S2A3 Biographical Database of Southern African Science



Philippi, Prof Emil (geology)

Born: 4 December 1871, Breslau, Germany.
Died: 27 February 1910, Helwan, Near Cairo, Egypt.
Active in: SA.

Emil Philippi, a German geologist, studied geography and related subjects at Friedrich-Wilhelms-Universität and Kaiser-Wilhelms-Universität, Germany, and was awarded a doctoral degree by the latter institution in 1895. From 1897 to 1900 he worked as an assistant at the geologisch-palaeontologischen Museum of the Friedrich-Wilhelms-Universität in Berlin. From 1895 to 1900 he wrote some 20 papers on the geology, mineralogy and particularly the invertebrate palaeontology of Germany, establishing himself firmly in his profession. He was then selected as one of four scientific experts to accompany the German Antarctic expedition of 1901-1903, led by Professor Erich von Drygalski of the University of Berlin. The expedition left Germany in the Gauss, a ship equipped for scientific work, in August 1901 and reached Cape Town on 23 November. A few days later they left for the Kerguelen Islands in the southern Indian Ocean, and from there sailed south in January 1902 to penetrate an unexplored part of Antarctica. After the expedition's return Philippi wrote separate accounts of the geology of Gaussberg (a mountain on the Antarctic continent) and of several islands in the southern Indian Ocean, namely the Kerguelen Islands, Heard Island, St Paul and New Amsterdam, and Possession (one of the Crozet Islands). These accounts were all included in a book on the expedition and its work published by the German Ministry of Internal Affairs, Deutsche Südpolar-Expedition 1901-1903 (Berlin, 1908). Philippi also wrote a book, Eisberge und inland eis der Antarktis (Berlin, 1910), describing the icebergs and ice shield of the Antarctic.
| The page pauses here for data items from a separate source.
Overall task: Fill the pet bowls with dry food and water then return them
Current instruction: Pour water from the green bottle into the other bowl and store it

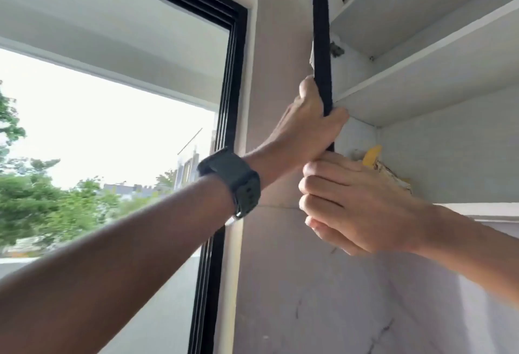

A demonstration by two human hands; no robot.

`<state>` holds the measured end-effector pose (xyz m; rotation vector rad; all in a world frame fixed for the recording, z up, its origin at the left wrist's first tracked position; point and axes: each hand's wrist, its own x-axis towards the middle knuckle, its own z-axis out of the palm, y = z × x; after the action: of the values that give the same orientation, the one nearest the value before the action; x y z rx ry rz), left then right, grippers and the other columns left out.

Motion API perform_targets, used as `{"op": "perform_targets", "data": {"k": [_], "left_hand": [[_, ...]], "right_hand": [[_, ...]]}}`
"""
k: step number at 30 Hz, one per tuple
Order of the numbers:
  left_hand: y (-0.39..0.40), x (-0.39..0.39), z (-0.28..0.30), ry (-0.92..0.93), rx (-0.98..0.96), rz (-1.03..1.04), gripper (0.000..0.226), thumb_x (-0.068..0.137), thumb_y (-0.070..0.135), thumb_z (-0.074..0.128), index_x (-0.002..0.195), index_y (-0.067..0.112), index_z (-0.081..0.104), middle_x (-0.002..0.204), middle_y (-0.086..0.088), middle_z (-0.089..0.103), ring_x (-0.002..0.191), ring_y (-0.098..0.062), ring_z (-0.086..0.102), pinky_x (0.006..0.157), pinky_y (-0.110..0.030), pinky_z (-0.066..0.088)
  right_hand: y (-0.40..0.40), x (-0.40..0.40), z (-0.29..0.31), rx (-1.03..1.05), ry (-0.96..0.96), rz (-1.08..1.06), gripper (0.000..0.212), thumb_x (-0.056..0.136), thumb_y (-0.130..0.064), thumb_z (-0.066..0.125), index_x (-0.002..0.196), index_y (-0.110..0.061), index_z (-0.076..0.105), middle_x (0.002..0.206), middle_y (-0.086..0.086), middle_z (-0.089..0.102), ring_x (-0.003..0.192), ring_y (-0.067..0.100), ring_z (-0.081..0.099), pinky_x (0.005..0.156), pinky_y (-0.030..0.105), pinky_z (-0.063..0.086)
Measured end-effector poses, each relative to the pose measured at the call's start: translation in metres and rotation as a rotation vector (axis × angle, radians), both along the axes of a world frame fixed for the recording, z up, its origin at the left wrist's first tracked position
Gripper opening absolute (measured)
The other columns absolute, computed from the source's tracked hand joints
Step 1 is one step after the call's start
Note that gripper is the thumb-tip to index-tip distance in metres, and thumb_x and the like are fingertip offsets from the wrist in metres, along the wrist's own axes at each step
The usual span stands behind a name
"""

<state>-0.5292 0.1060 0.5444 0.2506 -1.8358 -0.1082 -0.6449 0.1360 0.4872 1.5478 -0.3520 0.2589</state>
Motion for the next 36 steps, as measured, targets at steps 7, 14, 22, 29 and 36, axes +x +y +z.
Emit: {"op": "perform_targets", "data": {"k": [7,14,22,29,36], "left_hand": [[0.041,-0.125,0.001,-0.054,-0.033,-0.288,0.077,0.084,0.015,0.047,0.147,0.003,0.004,0.155,-0.013,0.009,0.145,-0.025,0.006,0.119,-0.037,0.009],[0.064,-0.202,0.003,-0.102,-0.004,-0.256,0.082,0.086,0.004,0.040,0.148,0.003,-0.013,0.157,-0.019,-0.020,0.145,-0.032,-0.021,0.117,-0.043,-0.008],[0.076,-0.253,0.003,-0.180,-0.002,-0.166,0.076,0.093,0.012,0.037,0.148,0.004,-0.016,0.156,-0.019,-0.024,0.144,-0.033,-0.023,0.117,-0.044,-0.010],[0.071,-0.293,-0.002,-0.180,-0.076,-0.077,0.071,0.100,0.022,0.032,0.147,0.006,-0.020,0.154,-0.021,-0.026,0.143,-0.035,-0.024,0.116,-0.046,-0.011],[0.059,-0.331,-0.016,-0.126,-0.137,0.002,0.074,0.101,0.033,0.034,0.148,0.007,-0.018,0.156,-0.021,-0.022,0.145,-0.036,-0.019,0.117,-0.048,-0.007]], "right_hand": [[0.080,-0.107,-0.006,-0.144,0.007,-0.494,0.043,0.097,-0.023,0.031,0.091,-0.003,0.068,0.098,0.015,0.068,0.103,0.032,0.051,0.110,0.042,0.027],[0.114,-0.180,-0.006,-0.138,0.056,-0.746,0.036,0.099,-0.025,0.033,0.122,-0.003,0.049,0.119,0.015,0.065,0.121,0.029,0.045,0.114,0.041,0.022],[0.127,-0.228,-0.015,-0.105,-0.058,-0.922,0.047,0.101,-0.021,0.022,0.126,-0.001,0.057,0.127,0.016,0.061,0.123,0.029,0.055,0.115,0.042,0.017],[0.123,-0.253,-0.022,-0.072,-0.156,-0.978,0.045,0.094,-0.025,0.036,0.126,-0.005,0.059,0.128,0.013,0.061,0.124,0.026,0.054,0.110,0.042,0.033],[0.126,-0.267,-0.032,0.015,-0.305,-1.036,0.043,0.089,-0.020,0.040,0.126,-0.004,0.056,0.131,0.012,0.057,0.126,0.028,0.049,0.114,0.035,0.024]]}}
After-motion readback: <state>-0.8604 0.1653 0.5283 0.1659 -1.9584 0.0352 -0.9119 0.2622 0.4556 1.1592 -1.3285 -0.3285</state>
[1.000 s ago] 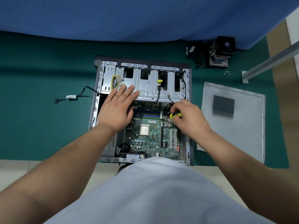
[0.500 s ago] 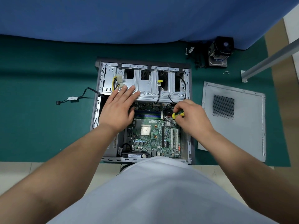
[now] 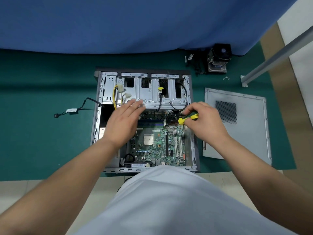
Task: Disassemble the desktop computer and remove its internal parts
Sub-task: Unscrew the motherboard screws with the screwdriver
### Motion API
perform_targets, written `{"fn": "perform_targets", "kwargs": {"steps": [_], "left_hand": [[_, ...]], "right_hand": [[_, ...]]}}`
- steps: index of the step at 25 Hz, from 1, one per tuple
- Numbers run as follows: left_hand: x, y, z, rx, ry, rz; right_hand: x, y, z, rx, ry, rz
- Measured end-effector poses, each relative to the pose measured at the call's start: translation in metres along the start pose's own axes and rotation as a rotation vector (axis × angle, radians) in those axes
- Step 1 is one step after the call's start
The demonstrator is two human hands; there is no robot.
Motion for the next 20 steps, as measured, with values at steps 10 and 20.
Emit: {"fn": "perform_targets", "kwargs": {"steps": [10, 20], "left_hand": [[0.024, 0.059, -0.062, 1.580, -0.382, 1.293], [0.019, 0.071, -0.048, 1.994, -0.108, 1.345]], "right_hand": [[0.022, 0.026, 0.024, -0.519, 0.121, -0.291], [0.020, 0.044, 0.020, -0.685, 0.117, -0.338]]}}
Point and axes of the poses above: each hand's wrist, its own x-axis away from the middle knuckle, its own z-axis out of the back of the hand, y = z × x, the point moved 8 cm from there along -x, towards the middle knuckle, and after that the axes turned 8 degrees about -x, right-handed, at the moved point
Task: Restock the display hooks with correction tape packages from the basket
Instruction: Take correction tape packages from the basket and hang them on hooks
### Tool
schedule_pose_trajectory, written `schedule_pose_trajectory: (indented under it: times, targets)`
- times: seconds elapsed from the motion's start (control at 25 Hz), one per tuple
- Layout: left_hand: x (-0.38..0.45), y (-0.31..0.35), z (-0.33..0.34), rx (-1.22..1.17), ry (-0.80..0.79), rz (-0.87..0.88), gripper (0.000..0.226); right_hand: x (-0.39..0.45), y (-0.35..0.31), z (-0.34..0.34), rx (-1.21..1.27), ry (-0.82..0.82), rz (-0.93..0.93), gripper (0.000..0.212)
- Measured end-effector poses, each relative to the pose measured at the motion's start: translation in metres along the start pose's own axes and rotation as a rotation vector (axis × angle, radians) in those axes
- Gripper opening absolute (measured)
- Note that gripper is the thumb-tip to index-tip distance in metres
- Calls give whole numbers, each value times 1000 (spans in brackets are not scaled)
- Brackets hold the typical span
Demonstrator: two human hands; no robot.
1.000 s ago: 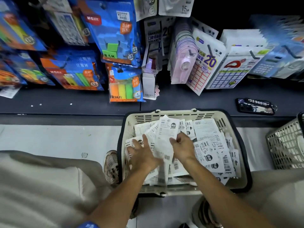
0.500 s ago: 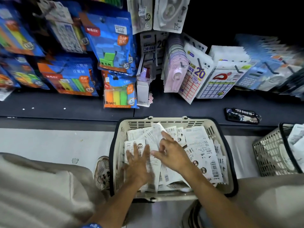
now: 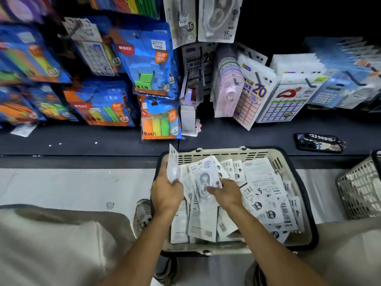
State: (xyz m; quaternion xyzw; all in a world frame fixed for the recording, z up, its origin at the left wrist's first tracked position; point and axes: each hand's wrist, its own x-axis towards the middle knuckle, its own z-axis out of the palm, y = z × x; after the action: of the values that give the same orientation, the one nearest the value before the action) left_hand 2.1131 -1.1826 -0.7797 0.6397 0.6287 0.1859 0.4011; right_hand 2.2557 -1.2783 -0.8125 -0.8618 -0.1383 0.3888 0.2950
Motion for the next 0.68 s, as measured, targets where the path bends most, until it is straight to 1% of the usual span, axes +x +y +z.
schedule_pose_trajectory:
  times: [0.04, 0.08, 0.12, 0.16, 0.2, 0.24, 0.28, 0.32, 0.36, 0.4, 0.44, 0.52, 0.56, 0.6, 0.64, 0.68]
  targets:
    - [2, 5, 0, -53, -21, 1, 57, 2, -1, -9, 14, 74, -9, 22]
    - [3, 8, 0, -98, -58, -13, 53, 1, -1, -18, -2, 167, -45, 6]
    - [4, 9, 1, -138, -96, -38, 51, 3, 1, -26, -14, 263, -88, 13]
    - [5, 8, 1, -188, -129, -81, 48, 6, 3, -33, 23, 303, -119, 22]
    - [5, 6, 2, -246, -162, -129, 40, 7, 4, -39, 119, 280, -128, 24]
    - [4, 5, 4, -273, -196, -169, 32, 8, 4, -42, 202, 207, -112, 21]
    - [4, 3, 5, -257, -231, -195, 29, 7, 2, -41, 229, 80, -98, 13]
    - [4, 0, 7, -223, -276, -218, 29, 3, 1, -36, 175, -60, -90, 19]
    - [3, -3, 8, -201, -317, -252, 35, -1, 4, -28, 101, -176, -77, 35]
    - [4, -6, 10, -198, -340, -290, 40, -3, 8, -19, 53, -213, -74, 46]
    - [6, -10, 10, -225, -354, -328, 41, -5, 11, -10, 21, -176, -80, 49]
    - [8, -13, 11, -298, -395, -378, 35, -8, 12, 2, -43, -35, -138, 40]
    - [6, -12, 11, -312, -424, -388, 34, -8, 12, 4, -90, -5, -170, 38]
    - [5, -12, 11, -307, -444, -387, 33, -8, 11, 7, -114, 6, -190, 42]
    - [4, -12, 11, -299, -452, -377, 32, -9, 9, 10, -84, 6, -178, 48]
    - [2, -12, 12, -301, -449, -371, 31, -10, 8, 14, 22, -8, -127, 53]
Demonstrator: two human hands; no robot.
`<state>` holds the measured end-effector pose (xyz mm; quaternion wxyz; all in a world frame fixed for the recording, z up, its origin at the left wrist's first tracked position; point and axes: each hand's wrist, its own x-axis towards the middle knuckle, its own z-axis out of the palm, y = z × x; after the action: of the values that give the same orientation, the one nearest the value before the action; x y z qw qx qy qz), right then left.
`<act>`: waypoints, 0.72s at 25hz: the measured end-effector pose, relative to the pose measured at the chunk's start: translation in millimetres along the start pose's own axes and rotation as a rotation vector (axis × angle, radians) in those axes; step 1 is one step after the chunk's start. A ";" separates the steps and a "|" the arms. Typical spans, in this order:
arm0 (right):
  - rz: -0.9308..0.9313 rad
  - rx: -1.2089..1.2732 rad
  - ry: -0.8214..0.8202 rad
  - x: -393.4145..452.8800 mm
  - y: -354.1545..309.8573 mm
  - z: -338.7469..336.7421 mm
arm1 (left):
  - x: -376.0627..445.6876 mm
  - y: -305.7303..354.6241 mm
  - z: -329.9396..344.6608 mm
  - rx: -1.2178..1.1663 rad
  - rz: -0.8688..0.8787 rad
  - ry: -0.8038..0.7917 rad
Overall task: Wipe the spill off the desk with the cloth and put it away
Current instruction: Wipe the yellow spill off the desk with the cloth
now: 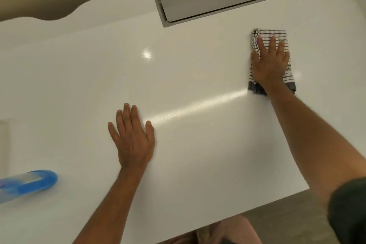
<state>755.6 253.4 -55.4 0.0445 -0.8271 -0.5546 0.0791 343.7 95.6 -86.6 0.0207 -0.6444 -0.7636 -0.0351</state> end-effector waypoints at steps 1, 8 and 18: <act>-0.017 0.006 -0.011 10.7 -16.5 1.7 | -0.1 -0.7 1.3 0.007 -0.001 0.005; -0.385 0.021 -0.085 4.4 -186.4 25.0 | -0.7 0.3 5.5 0.017 -0.001 0.027; -0.972 0.037 -0.142 -204.4 -76.2 44.5 | -2.5 4.5 -16.0 -0.100 -0.033 -0.042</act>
<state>602.1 92.8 -70.2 0.0528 -0.4640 -0.8767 0.1153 348.3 92.6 -70.8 -0.0282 -0.6327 -0.7715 -0.0602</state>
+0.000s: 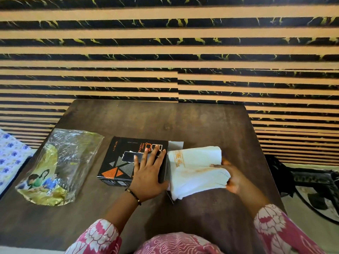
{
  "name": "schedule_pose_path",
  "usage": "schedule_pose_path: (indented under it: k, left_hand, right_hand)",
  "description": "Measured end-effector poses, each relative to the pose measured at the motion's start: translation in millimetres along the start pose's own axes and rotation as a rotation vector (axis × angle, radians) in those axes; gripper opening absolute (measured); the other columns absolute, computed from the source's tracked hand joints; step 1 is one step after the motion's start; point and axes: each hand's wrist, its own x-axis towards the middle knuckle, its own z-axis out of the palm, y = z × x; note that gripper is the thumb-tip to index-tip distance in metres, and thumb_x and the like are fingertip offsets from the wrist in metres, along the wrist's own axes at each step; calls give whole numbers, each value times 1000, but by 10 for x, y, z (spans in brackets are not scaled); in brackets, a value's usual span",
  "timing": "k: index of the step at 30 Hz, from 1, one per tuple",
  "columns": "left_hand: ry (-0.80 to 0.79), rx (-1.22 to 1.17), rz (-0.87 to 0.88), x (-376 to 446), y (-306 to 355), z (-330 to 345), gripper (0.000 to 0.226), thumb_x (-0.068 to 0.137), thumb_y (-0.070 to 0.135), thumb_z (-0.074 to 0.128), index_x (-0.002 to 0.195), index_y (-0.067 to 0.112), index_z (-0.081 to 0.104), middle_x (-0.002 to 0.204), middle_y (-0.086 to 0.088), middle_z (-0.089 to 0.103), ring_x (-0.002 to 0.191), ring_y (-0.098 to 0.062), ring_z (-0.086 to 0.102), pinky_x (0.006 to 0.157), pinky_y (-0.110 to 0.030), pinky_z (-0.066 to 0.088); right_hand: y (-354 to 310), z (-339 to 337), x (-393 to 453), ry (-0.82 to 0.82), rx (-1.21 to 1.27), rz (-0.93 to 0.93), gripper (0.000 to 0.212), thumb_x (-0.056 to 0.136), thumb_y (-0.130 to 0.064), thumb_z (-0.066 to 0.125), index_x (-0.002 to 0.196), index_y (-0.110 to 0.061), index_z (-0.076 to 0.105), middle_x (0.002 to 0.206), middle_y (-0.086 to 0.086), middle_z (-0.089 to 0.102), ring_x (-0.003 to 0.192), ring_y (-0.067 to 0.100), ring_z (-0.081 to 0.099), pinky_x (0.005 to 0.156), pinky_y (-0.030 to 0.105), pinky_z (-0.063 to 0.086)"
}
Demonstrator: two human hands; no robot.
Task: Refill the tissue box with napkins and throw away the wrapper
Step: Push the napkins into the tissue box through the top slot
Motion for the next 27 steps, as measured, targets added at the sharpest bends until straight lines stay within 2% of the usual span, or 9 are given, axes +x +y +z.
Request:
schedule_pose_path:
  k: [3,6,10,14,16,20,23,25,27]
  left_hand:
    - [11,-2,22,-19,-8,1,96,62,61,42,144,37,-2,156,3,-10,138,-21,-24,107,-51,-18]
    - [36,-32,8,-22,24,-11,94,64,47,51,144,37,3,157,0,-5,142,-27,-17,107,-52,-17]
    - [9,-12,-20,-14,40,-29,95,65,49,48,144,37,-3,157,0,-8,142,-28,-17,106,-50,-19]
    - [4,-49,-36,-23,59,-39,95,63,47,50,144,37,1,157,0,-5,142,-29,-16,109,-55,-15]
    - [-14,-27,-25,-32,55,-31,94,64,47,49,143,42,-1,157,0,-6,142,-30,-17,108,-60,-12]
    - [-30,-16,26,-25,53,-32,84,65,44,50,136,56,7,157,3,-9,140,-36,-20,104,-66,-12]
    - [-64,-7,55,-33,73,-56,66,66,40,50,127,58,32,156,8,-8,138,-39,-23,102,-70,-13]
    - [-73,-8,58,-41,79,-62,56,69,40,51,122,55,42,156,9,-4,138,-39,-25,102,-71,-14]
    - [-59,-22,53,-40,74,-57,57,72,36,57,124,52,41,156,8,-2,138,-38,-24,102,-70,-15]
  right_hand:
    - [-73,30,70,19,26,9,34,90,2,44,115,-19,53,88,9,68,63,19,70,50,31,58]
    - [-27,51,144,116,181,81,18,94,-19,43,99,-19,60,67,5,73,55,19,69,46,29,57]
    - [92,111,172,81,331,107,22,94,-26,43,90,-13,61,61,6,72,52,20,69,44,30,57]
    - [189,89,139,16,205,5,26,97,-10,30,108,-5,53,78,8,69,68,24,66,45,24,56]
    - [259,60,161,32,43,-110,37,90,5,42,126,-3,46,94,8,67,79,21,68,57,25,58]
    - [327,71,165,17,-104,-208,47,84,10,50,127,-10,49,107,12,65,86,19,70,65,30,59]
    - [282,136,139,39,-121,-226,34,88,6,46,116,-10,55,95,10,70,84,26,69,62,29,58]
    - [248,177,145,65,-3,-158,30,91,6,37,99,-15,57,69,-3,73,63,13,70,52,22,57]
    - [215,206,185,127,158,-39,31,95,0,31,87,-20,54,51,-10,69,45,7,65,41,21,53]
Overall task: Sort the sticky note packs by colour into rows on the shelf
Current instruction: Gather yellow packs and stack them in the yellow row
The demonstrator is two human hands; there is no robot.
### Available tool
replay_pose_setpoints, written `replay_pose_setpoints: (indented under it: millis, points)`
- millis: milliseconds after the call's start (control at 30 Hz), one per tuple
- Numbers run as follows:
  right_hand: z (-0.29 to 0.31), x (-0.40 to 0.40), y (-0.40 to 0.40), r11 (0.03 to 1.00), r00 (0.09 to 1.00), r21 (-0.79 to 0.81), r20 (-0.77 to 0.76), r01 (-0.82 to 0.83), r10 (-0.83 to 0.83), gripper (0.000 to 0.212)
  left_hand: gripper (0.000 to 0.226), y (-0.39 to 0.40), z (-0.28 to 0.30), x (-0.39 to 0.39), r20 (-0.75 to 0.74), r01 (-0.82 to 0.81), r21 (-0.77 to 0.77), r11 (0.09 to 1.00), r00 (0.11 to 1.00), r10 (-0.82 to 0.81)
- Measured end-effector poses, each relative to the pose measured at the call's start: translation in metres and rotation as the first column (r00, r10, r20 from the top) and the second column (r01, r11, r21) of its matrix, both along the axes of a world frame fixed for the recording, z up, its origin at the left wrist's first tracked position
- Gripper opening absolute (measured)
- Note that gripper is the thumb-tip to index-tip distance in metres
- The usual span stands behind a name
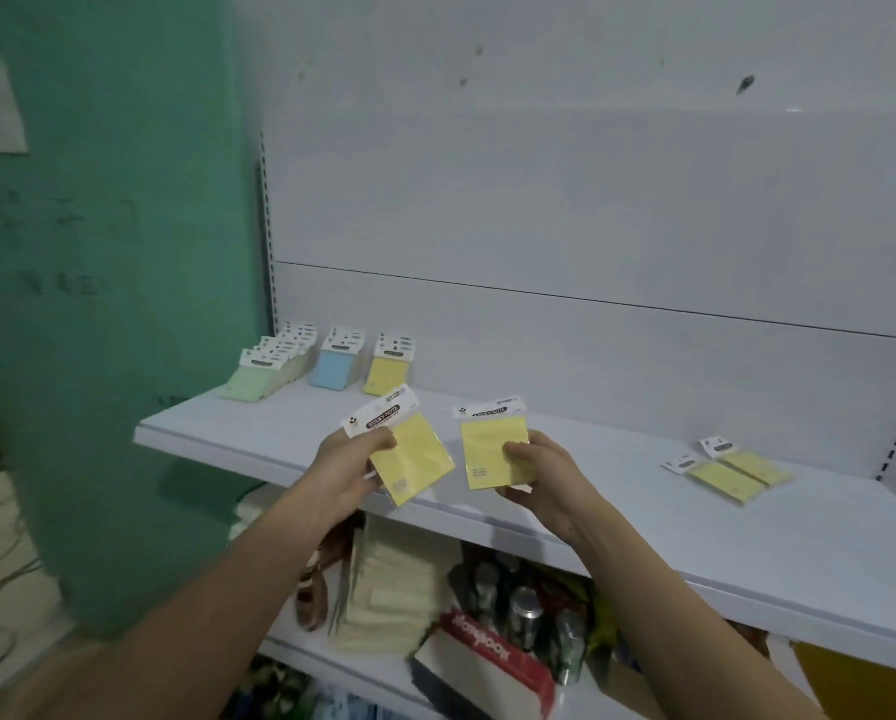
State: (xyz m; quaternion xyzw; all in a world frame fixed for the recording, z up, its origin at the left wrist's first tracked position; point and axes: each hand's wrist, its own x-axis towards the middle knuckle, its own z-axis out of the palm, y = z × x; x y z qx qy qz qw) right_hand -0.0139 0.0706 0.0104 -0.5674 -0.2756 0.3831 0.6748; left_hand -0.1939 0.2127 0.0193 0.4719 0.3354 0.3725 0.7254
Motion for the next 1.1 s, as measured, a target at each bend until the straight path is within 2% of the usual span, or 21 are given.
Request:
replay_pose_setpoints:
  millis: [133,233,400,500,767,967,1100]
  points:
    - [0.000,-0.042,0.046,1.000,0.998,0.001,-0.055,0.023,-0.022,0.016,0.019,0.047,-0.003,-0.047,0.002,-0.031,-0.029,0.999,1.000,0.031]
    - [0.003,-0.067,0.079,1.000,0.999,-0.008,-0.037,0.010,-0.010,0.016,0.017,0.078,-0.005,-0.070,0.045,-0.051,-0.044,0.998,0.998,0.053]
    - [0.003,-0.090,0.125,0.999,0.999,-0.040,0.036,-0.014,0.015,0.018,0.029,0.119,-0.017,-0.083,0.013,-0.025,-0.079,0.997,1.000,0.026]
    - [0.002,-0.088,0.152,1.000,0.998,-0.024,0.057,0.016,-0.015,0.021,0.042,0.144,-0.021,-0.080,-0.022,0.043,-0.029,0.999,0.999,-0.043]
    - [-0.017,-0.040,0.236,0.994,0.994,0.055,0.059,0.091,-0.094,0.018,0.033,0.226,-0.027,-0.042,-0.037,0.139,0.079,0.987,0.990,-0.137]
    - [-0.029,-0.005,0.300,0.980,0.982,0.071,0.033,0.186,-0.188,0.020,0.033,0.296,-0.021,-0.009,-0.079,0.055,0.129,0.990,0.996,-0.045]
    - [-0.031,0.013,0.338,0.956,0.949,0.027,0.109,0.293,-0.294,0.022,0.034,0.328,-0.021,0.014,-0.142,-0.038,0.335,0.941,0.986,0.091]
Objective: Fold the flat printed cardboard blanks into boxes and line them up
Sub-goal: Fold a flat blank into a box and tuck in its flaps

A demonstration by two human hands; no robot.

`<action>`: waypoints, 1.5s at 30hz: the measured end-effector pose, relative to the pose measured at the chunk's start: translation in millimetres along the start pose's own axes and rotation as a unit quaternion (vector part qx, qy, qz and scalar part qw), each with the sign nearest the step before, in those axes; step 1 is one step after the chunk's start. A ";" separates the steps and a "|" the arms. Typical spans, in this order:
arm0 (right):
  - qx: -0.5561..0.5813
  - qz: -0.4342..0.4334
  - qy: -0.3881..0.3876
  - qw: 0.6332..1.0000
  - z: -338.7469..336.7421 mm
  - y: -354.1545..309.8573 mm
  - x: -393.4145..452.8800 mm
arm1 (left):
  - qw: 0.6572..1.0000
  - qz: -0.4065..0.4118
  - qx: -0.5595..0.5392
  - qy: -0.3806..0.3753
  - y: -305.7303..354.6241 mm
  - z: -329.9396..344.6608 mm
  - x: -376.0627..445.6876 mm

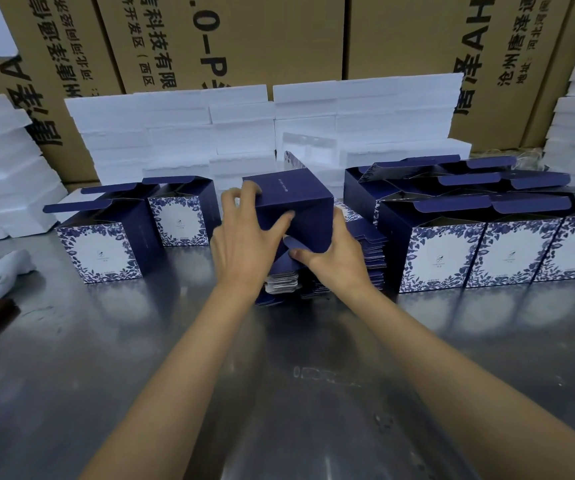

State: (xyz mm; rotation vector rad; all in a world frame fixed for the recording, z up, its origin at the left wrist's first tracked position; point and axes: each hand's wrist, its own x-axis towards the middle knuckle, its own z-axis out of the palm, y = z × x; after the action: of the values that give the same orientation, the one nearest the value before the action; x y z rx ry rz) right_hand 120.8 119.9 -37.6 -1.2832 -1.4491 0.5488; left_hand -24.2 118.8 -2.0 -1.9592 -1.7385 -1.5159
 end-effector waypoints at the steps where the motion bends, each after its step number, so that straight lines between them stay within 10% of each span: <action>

Some papers by him dealt with other geological observations made during the expedition.

Philippi paid a more extended visit to South Africa in or just before 1905 and wrote an account of his travels, "Reise Skizzen aus S.A.", which was published in the Geographische Zeitschrift (Leipzig) in 1905. A second paper by him, "Das Südafrikanische Dwyka Conglomerat", dealing with the tillite of the Dwyka Formation, was published in the Zeitschrift der Deutschen Geologischen Gesellschaft (Berlin) that same year. In 1906 he was appointed as professor of geology and palaeontology at the University of Jena, but died a few years later.


List of sources:

Emil Philippi. In Wikipedia: Die freie Enzyklopädie https://de.wikipedia.org/wiki/Emil_Philippi as on 23 April 2020.

Encyclopaedia Britannica, 10th ed., 1875-1902: Polar regions, Vol. 31, p. 815.

Hall, A.L. A bibliography of South African geology to the end of 1920. Pretoria: Geological Survey, Memoir No. 18, 1922.

National Union Catalogue, pre-1956 imprints. London: Mansell, 1968-1980.

Royal Society of London. Catalogue of scientific papers [1800-1900]. London: Royal Society, 1867-1925.